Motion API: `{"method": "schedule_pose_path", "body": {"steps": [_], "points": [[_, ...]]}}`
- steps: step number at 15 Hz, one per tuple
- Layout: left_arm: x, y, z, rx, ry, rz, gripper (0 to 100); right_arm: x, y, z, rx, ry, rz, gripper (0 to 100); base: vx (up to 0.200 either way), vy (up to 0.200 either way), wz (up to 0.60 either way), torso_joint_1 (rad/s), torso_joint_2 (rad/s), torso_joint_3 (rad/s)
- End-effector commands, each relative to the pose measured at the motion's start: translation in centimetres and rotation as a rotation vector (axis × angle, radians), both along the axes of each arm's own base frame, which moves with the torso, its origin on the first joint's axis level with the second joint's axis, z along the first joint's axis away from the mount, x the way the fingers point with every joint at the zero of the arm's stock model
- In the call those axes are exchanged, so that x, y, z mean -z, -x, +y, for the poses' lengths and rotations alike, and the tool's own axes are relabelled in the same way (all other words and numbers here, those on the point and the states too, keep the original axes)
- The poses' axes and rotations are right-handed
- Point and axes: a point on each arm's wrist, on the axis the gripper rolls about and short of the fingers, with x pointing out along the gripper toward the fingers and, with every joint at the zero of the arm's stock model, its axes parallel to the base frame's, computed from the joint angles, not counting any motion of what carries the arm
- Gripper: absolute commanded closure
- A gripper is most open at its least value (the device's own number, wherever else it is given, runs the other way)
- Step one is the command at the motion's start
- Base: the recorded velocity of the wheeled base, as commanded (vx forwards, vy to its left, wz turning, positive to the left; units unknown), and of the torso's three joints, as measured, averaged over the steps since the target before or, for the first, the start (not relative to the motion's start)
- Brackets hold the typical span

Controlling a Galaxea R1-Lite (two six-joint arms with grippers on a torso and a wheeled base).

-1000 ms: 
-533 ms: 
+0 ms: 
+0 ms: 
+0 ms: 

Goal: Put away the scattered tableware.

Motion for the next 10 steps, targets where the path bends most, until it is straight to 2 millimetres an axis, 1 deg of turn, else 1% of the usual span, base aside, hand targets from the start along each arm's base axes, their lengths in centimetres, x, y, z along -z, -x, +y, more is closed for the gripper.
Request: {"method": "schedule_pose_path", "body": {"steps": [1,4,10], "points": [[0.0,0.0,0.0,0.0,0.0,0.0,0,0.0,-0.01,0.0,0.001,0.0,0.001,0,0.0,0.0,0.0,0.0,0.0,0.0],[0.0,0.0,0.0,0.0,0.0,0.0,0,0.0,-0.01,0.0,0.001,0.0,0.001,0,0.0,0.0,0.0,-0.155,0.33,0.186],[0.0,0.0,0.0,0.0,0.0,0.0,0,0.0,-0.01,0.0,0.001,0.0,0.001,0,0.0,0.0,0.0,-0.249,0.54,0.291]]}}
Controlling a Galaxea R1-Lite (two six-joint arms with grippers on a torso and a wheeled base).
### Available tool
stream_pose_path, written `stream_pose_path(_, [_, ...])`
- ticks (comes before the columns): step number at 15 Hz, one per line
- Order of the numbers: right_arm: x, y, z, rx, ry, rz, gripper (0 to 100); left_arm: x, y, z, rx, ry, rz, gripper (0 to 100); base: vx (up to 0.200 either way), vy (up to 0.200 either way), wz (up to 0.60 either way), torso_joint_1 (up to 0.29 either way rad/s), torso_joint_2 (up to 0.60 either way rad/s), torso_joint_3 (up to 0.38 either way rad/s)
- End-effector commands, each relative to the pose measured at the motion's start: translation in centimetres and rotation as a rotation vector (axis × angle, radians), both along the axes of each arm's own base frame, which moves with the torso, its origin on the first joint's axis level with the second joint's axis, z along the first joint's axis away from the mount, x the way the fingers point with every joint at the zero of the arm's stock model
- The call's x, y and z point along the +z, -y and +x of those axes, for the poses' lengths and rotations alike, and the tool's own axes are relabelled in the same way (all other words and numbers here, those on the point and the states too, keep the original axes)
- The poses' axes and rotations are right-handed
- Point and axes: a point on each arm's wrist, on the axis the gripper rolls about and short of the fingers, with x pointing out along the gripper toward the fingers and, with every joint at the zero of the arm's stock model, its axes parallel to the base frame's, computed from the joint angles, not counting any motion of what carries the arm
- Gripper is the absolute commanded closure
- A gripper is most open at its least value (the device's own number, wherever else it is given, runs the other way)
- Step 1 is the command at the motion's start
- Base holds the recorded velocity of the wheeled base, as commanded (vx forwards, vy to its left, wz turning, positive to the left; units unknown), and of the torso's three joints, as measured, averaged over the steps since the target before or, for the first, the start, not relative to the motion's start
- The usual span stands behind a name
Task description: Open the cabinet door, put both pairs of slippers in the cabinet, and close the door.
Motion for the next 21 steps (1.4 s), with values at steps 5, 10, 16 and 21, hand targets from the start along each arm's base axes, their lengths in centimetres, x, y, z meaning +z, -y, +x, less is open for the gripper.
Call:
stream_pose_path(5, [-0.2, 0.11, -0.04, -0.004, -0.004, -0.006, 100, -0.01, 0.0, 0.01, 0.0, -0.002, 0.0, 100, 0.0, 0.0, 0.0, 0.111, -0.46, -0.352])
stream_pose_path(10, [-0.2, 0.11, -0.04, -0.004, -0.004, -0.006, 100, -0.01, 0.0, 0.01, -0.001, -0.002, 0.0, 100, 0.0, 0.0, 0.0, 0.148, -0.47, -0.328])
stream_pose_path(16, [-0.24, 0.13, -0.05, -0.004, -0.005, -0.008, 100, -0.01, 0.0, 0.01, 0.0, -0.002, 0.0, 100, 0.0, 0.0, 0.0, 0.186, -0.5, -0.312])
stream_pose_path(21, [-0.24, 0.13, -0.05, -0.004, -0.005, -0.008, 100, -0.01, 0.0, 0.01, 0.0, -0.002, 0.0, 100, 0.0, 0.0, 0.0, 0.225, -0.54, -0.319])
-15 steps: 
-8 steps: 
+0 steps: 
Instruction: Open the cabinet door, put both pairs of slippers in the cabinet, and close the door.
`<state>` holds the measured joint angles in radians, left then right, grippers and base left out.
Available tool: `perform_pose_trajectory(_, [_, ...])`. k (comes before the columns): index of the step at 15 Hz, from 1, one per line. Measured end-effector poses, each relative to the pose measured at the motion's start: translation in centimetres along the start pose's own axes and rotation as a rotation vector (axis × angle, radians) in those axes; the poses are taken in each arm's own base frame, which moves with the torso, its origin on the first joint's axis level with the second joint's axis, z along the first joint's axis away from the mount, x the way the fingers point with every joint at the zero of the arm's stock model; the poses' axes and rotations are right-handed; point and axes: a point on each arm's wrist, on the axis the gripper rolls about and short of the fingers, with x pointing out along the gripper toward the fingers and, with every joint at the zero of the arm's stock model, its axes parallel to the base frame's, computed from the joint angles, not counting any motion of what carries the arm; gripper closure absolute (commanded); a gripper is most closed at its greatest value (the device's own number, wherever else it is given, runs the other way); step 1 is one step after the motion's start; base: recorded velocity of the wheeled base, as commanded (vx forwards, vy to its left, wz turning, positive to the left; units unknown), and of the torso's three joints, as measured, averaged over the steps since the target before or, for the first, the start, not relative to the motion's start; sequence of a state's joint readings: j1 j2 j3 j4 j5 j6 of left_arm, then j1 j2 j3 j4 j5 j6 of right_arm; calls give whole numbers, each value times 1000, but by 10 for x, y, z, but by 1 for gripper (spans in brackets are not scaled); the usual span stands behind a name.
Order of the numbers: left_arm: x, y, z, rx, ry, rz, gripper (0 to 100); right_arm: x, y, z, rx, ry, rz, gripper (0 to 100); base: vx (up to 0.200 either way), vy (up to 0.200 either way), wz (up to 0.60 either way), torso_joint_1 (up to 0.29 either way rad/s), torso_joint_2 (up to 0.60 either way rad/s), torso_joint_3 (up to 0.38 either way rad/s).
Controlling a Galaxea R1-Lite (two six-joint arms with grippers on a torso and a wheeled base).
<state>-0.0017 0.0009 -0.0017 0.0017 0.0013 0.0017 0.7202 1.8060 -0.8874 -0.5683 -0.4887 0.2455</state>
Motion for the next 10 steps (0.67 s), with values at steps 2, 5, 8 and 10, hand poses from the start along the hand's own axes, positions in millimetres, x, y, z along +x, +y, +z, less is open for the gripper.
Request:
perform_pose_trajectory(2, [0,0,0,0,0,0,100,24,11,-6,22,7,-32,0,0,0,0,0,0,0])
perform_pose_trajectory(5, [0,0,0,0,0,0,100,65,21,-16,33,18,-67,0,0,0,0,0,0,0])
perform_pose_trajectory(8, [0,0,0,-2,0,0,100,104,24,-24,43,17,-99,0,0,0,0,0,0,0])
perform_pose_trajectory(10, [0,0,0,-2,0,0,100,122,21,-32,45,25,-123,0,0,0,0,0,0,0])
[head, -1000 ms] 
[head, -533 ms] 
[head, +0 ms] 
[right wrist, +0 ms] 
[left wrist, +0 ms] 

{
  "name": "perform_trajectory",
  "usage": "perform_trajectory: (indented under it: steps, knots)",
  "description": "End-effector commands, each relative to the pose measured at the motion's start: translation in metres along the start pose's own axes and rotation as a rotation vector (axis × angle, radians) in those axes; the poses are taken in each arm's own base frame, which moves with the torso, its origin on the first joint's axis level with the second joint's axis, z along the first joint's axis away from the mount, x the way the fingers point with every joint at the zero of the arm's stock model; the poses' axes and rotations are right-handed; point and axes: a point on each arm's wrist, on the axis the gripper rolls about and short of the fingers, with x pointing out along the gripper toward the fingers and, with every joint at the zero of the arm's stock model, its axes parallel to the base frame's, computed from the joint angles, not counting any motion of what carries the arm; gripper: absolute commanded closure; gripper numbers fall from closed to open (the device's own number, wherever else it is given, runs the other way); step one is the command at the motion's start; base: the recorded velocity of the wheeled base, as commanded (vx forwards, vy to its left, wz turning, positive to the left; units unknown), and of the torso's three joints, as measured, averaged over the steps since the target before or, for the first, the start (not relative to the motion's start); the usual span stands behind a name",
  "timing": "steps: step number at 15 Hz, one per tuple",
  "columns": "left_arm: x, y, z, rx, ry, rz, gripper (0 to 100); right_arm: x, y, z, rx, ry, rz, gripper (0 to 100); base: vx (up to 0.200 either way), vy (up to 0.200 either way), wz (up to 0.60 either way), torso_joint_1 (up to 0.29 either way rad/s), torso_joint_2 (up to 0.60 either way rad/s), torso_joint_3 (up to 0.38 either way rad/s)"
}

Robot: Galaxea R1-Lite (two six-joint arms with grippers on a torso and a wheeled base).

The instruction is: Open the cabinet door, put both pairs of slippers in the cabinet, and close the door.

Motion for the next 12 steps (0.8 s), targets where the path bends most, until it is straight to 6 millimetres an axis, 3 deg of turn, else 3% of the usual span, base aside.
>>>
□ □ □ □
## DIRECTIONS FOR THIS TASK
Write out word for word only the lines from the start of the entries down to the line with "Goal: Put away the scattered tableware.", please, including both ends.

## RESPONSE BOX
Motion API: `{"method": "schedule_pose_path", "body": {"steps": [_], "points": [[_, ...]]}}`
- steps: step number at 15 Hz, one per tuple
- Layout: left_arm: x, y, z, rx, ry, rz, gripper (0 to 100); right_arm: x, y, z, rx, ry, rz, gripper (0 to 100); base: vx (up to 0.200 either way), vy (up to 0.200 either way), wz (up to 0.60 either way), torso_joint_1 (rad/s), torso_joint_2 (rad/s), torso_joint_3 (rad/s)
- End-effector commands, each relative to the pose measured at the motion's start: translation in centimetres and rotation as a rotation vector (axis × angle, radians), both along the axes of each arm's own base frame, which moves with the torso, its origin on the first joint's axis level with the second joint's axis, z along the first joint's axis away from the mount, x the way the fingers point with every joint at the zero of the arm's stock model
- In the call those axes are exchanged, so that x, y, z mean -z, -x, +y, for the poses' lengths and rotations alike, and the tool's own axes are relabelled in the same way (all other words and numbers here, those on the point and the states too, keep the original axes)
- The poses' axes and rotations are right-handed
- Point and axes: a point on each arm's wrist, on the axis the gripper rolls about and short of the fingers, with x pointing out along the gripper toward the fingers and, with every joint at the zero of the arm's stock model, its axes parallel to the base frame's, computed from the joint angles, not counting any motion of what carries the arm
- Gripper: absolute commanded closure
- A gripper is most open at its least value (the device's own number, wherever else it is given, runs the other way)
- Step one is the command at the motion's start
- Base: the recorded velocity of the wheeled base, as commanded (vx forwards, vy to its left, wz turning, positive to the left; units unknown), and of the torso's three joints, as measured, averaged over the steps since the target before or, for the first, the start (not relative to the motion's start)
- Brackets hold the typical span

Controlling a Galaxea R1-Lite (two six-joint arms with grippers on a torso and a wheeled base).

-1000 ms: 
-533 ms: 
+0 ms: 
+0 ms: 
+0 ms: 

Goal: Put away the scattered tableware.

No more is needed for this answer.